Single F3 and and F4-statistics can tell us how three or four populations are related to each other. This concept can be generalized to any number of populations using admixture graphs. The idea of an admixture graph is to find a topology and edge weights that minimize the difference between fitted and estimated F3-statistics. The difference is summarised in a likelihood score, and a good model should fit all F3-statistics and have a score close to zero.

The idea was first introduced and implemented in Nick Patterson’s program qpGraph, a part of Admixtools package. It is now much simplified in the R package Admixtools2. A simple graph could look like this:

Here, the solid lines represent drift, the numbers being multiplied by 1,000 for clarity, and the dotted lines represent admixture of two sources, the numbers indicating the percentages.

We used the same approach to study the history of nine-spined sticklebacks:

Complex history of European nine-spined stickleback lineages.

The complex history and highly different backgrounds of the Western lineage populations (shown in red) explain why the F4 ratio test results were so sensitive to the source population used in the analysis. The full study is available at the Molecular Ecology website.

STRUCTURE and ADMIXTURE

A completely different approach studying “admixture” is provided by softwares such as STRUCTURE, fastSTRUCTURE and Admixture. They assume a population ancestral to all the samples, split that into \(K\) hypothetical populations and reconstruct the observed samples as mixtures of these \(K\) hypothetical populations. The parameter of interest is contribution of each hypothetical ancestral population to our sample genomes.

The output of these analyses is typically a plot where each sample is presented as a vertical bar such that the different colours represent the relative contribution of one hypothetical ancestral population. The figure below shows plots generated with two different methods by Raj et al. (2013) for human data:

Ancestry proportions inferred by ADMIXTURE and fastSTRUCTURE on the HGDP data at K = 7 (Li et al. 2008). — Ancestry proportions inferred by ADMIXTURE and fastSTRUCTURE on the HGDP data at \(K\) = 7 (Li et al. 2008).

The plots look nice and are relatively easy to read. They do contain valid information but should be considered exploratory analyses and not interpreted in too much detail without additional information.

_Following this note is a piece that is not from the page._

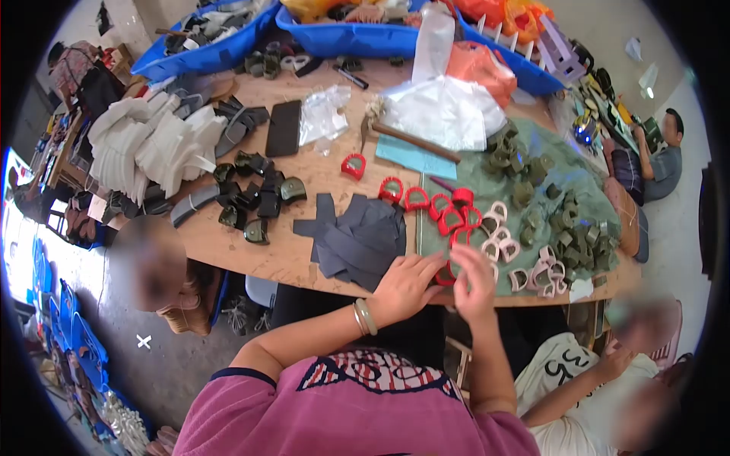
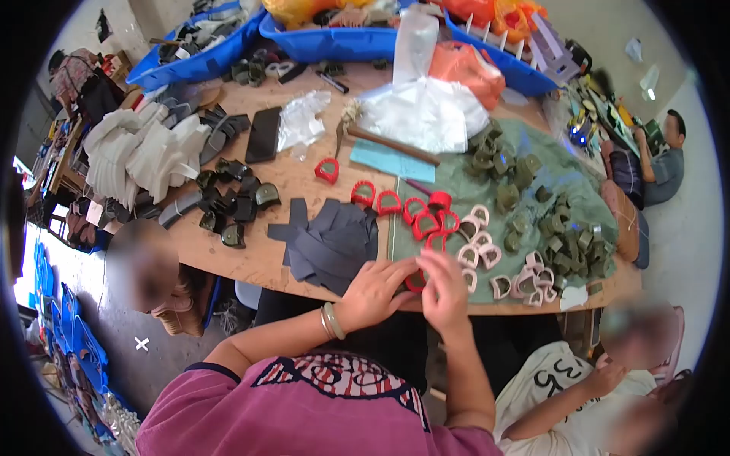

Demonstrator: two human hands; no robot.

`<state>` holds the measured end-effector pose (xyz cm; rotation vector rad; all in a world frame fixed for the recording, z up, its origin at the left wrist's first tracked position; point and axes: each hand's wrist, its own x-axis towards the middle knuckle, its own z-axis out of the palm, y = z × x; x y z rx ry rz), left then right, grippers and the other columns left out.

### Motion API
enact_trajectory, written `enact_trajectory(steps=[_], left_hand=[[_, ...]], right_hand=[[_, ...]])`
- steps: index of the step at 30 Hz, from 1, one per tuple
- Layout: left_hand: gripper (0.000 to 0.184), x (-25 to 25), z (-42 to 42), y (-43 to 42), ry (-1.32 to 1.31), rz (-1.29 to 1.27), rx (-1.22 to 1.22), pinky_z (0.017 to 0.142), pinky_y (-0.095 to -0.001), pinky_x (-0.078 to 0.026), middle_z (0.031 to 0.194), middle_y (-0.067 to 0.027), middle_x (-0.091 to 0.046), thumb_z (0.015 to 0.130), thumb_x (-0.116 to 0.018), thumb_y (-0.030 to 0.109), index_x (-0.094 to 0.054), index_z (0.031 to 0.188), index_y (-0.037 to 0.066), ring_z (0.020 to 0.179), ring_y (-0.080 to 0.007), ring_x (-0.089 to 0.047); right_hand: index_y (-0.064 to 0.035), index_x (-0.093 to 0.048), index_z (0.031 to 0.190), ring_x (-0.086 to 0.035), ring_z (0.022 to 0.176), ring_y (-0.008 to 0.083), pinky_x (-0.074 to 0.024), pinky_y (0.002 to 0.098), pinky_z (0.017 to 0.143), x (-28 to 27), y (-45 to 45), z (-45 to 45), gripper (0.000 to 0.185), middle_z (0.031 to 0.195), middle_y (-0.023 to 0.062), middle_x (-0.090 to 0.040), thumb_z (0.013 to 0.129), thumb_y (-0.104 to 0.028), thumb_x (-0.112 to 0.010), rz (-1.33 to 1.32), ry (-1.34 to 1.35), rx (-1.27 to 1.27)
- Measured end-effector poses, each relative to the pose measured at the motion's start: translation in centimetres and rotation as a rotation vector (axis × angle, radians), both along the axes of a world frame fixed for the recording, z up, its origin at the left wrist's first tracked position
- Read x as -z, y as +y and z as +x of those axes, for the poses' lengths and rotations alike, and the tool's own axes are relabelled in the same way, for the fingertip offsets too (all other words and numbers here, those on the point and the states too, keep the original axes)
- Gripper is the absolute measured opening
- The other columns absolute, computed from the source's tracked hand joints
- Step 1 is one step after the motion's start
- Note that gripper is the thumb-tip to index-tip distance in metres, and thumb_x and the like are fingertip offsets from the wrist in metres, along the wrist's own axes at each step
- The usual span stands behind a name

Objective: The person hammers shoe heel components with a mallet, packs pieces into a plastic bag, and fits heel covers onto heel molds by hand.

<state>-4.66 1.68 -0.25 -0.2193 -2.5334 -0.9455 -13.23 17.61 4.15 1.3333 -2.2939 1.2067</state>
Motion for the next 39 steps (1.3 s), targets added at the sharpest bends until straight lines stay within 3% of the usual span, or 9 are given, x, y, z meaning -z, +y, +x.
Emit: enact_trajectory(steps=[7,13,17,20,25,28,32,35,39], left_hand=[[0.053,-0.1,0.1,0.0,-0.024,0.025,-0.013,0.088,-0.0381,-0.045,0.12,-0.008,-0.064,0.087,-0.07,0.029,-0.053,0.132,0.007,0.101,-0.0242,-0.06],[0.054,-0.6,0.2,-0.1,-0.003,0.0,-0.011,0.091,-0.0377,-0.044,0.122,-0.0077,-0.064,0.089,-0.068,0.031,-0.053,0.134,0.006,0.104,-0.023,-0.059],[0.055,-0.4,0.3,-0.1,-0.019,-0.022,-0.015,0.092,-0.0371,-0.043,0.121,-0.0073,-0.064,0.088,-0.068,0.03,-0.053,0.135,0.006,0.106,-0.0229,-0.057],[0.055,0.0,0.7,0.1,-0.028,0.005,-0.026,0.092,-0.037,-0.043,0.121,-0.0067,-0.064,0.088,-0.069,0.03,-0.053,0.135,0.006,0.106,-0.0229,-0.057],[0.054,0.1,0.4,0.0,0.012,-0.011,-0.013,0.091,-0.0368,-0.043,0.121,-0.0062,-0.065,0.087,-0.069,0.03,-0.055,0.132,0.007,0.105,-0.0231,-0.057],[0.052,-0.1,0.2,0.0,-0.002,-0.002,-0.011,0.089,-0.0365,-0.043,0.119,-0.006,-0.065,0.086,-0.07,0.03,-0.056,0.131,0.007,0.104,-0.0231,-0.057],[0.051,0.4,0.3,0.2,0.021,-0.014,-0.04,0.087,-0.0364,-0.044,0.115,-0.0059,-0.066,0.085,-0.071,0.031,-0.057,0.129,0.008,0.102,-0.0233,-0.058],[0.051,0.9,0.4,0.2,0.039,0.025,-0.046,0.087,-0.0379,-0.044,0.112,-0.0059,-0.066,0.084,-0.072,0.031,-0.057,0.128,0.009,0.102,-0.0243,-0.059],[0.053,0.8,0.3,0.2,0.031,0.09,-0.053,0.087,-0.0392,-0.045,0.11,-0.0065,-0.066,0.082,-0.075,0.031,-0.058,0.127,0.009,0.103,-0.0257,-0.059]], right_hand=[[-0.0017,-0.065,0.115,-0.064,0.099,0.0333,-0.0513,0.0395,0.085,-2.7,-10.9,-11.0,0.032,0.106,0.0155,-0.066,0.084,0.002,-0.058,0.06,-0.145,-0.085],[-0.0054,-0.067,0.11,-0.063,0.1,0.034,-0.0514,0.0438,0.087,1.4,-21.6,-19.6,0.028,0.107,0.0164,-0.067,0.083,-0.007,-0.06,0.314,0.244,-0.037],[-0.0049,-0.068,0.105,-0.065,0.095,0.0364,-0.0522,0.0468,0.085,2.9,-24.6,-20.3,0.027,0.105,0.0176,-0.067,0.08,-0.009,-0.06,0.568,0.37,0.069],[-0.0056,-0.07,0.099,-0.065,0.089,0.0384,-0.053,0.0478,0.079,3.1,-25.3,-21.2,0.022,0.096,0.0179,-0.069,0.08,-0.012,-0.061,0.672,0.157,0.061],[-0.0055,-0.07,0.096,-0.066,0.087,0.0392,-0.0526,0.0494,0.076,0.0,-24.2,-20.3,0.02,0.092,0.0188,-0.069,0.083,-0.018,-0.062,0.567,0.428,0.089],[-0.0051,-0.069,0.099,-0.066,0.086,0.0387,-0.0515,0.0488,0.074,-1.9,-24.7,-18.0,0.023,0.09,0.0187,-0.07,0.088,-0.025,-0.063,0.413,0.297,0.107],[-0.0029,-0.068,0.101,-0.056,0.062,0.0155,-0.0444,0.0312,0.059,-4.4,-23.2,-14.8,0.034,0.073,0.0035,-0.062,0.093,-0.036,-0.066,0.155,-0.179,-0.064],[-0.0032,-0.067,0.104,-0.043,0.06,0.0058,-0.0368,0.023,0.055,-7.3,-18.4,-10.5,0.027,0.071,-0.0041,-0.052,0.096,-0.029,-0.065,0.012,-0.594,-0.145],[-0.0008,-0.063,0.115,-0.041,0.058,0.0038,-0.0332,0.0204,0.052,-9.1,-8.6,-4.5,0.026,0.07,-0.0053,-0.049,0.099,-0.022,-0.06,-0.233,-0.703,-0.069]])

The greatest difficulty with these plots is that vastly different evolutionary scenarios can produce seemingly identical admixture plots, and there’s a great risk that researchers cherry-pick and interpret the results to support their favourite hypothesis. The figure below, from an article by Lawson et al. (2018), shows that three very different evolutionary processes (top) produce similar admixture plots (bottom):

Different scenarios may give indistinguishable ADMIXTURE plots.

Lawson et al. (2018) provide some guidelines and instructions for critical analysis and reporting of findings.

Take-home message

STRUCTURE and ADMIXTURE plots are easy-to-interpret representations of the relationships among individuals and the structure in genomic variation. However, the information contained in the plots can easily be misinterpreted and many different evolutionary histories can produce seemingly similar results.

The \(F2\) statistic measures genetic drift between population pairs. \(F2\) can be extended to \(F3\) and \(F4\) to estimate presence of gene flow or the distance between populations. The \(F4\) ratio test builds on two \(F4\) statistics and measures the gene flow from one parental lineage to an admixed population. The \(F2\) statistics can be fitted to a graph representing the population relationships as well as admixture events between lineages.